• _Data excerpt_:
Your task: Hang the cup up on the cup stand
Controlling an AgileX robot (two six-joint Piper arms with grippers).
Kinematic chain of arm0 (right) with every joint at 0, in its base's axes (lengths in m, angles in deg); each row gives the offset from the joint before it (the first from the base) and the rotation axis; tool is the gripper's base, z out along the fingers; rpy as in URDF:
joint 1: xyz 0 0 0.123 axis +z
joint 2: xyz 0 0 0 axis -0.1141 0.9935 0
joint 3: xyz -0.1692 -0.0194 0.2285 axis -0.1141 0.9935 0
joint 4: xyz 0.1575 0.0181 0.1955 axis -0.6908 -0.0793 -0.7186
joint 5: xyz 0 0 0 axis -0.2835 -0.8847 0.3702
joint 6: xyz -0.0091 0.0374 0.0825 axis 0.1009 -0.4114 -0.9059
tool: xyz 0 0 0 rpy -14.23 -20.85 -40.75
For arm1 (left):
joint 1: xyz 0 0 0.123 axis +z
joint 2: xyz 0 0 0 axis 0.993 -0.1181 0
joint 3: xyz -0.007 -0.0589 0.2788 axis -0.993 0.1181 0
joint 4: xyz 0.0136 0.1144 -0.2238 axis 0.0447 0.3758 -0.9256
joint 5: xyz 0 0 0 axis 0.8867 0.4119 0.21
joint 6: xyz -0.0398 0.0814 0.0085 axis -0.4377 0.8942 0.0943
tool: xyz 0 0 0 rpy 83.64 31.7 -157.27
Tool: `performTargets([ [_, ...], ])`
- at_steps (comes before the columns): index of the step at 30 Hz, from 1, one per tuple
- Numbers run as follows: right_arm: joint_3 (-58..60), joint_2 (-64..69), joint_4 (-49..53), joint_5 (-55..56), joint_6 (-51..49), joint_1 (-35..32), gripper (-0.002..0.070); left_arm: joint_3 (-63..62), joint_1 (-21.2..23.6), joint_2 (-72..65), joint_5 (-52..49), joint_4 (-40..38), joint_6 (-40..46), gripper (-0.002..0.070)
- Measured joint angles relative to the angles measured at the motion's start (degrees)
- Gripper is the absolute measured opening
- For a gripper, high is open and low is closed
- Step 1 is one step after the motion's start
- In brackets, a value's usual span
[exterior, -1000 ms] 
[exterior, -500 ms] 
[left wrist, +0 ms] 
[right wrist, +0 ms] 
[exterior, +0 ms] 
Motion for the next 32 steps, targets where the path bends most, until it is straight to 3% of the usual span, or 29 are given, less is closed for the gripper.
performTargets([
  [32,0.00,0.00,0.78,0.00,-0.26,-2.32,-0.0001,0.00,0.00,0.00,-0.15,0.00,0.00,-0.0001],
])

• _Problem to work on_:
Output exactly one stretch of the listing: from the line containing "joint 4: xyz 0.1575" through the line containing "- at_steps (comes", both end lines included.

• _Answer below_:
joint 4: xyz 0.1575 0.0181 0.1955 axis -0.6908 -0.0793 -0.7186
joint 5: xyz 0 0 0 axis -0.2835 -0.8847 0.3702
joint 6: xyz -0.0091 0.0374 0.0825 axis 0.1009 -0.4114 -0.9059
tool: xyz 0 0 0 rpy -14.23 -20.85 -40.75
For arm1 (left):
joint 1: xyz 0 0 0.123 axis +z
joint 2: xyz 0 0 0 axis 0.993 -0.1181 0
joint 3: xyz -0.007 -0.0589 0.2788 axis -0.993 0.1181 0
joint 4: xyz 0.0136 0.1144 -0.2238 axis 0.0447 0.3758 -0.9256
joint 5: xyz 0 0 0 axis 0.8867 0.4119 0.21
joint 6: xyz -0.0398 0.0814 0.0085 axis -0.4377 0.8942 0.0943
tool: xyz 0 0 0 rpy 83.64 31.7 -157.27
Tool: `performTargets([ [_, ...], ])`
- at_steps (comes before the columns): index of the step at 30 Hz, from 1, one per tuple

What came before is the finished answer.